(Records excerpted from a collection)
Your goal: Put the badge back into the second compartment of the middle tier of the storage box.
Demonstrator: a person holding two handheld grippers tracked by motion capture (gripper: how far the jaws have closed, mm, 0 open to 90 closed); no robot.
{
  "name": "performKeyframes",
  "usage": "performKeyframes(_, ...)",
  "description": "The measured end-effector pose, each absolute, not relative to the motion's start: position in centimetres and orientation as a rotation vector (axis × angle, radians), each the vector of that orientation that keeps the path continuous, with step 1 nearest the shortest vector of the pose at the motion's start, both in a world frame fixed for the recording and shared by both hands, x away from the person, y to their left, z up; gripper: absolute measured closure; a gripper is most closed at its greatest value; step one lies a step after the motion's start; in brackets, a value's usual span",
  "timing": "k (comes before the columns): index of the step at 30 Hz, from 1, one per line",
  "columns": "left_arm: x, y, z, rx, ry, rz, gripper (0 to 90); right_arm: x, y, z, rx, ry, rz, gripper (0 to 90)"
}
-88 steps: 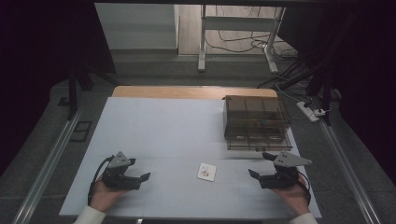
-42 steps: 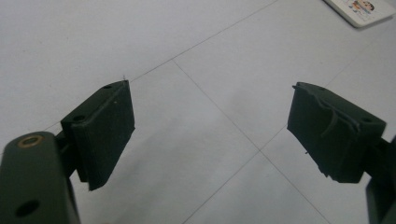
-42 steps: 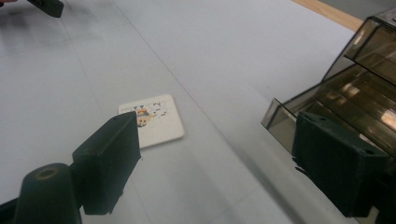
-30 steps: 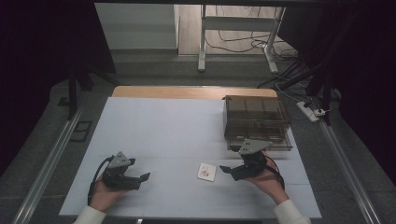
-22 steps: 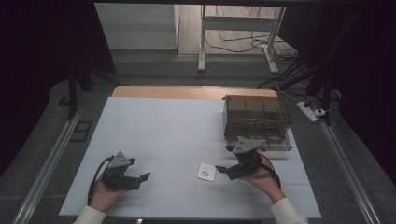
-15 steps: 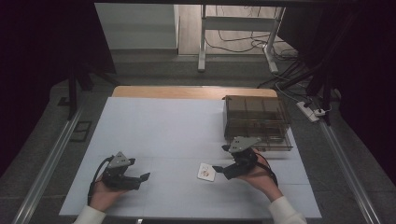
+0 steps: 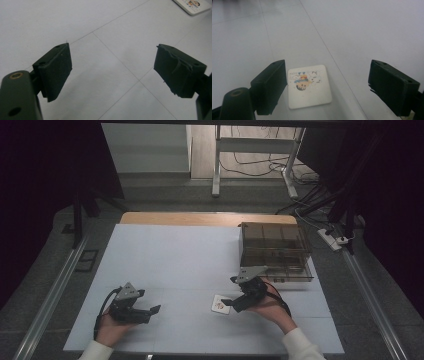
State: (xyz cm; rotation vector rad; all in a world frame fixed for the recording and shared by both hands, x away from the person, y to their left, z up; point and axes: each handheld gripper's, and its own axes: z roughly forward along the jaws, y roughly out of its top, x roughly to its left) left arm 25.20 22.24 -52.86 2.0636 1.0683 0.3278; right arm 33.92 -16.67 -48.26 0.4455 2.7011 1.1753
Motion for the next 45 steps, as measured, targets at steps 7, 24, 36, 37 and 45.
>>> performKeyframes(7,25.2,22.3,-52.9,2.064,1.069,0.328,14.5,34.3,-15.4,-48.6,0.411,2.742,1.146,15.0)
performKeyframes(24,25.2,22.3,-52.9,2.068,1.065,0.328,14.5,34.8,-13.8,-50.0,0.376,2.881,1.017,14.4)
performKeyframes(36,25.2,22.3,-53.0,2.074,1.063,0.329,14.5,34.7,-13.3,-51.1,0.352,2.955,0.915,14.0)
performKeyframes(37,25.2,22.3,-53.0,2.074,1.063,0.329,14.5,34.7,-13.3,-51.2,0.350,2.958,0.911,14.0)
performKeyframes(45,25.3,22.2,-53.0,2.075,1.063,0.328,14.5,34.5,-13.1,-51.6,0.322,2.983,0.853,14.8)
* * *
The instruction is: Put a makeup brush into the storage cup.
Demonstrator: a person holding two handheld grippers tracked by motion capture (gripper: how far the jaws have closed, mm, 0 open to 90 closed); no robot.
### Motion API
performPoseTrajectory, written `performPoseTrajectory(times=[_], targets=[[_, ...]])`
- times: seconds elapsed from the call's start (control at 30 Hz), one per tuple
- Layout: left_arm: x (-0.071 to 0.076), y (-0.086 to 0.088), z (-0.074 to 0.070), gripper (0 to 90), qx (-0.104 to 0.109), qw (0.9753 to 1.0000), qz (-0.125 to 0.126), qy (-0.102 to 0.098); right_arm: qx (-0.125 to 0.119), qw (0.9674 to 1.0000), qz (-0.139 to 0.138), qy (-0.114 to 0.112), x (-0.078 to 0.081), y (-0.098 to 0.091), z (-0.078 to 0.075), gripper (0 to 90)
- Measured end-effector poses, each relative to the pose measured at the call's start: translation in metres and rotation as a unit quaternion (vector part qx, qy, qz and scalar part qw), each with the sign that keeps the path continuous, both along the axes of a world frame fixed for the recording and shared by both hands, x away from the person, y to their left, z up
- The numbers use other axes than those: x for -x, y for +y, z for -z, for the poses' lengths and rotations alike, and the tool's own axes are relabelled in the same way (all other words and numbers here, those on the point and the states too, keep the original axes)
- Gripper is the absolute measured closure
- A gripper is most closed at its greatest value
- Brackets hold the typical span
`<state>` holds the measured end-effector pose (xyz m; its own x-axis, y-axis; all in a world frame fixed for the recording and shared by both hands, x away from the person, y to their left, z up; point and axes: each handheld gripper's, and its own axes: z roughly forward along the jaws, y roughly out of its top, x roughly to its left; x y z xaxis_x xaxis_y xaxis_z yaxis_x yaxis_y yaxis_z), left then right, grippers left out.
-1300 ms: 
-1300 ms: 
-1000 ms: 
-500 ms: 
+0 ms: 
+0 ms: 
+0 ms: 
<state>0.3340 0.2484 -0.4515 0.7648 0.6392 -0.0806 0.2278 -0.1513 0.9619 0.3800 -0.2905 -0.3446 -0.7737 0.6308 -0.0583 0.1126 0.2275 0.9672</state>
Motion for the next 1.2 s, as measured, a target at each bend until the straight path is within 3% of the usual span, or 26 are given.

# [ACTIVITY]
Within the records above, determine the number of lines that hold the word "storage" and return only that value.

# [RESPONSE AREA]
2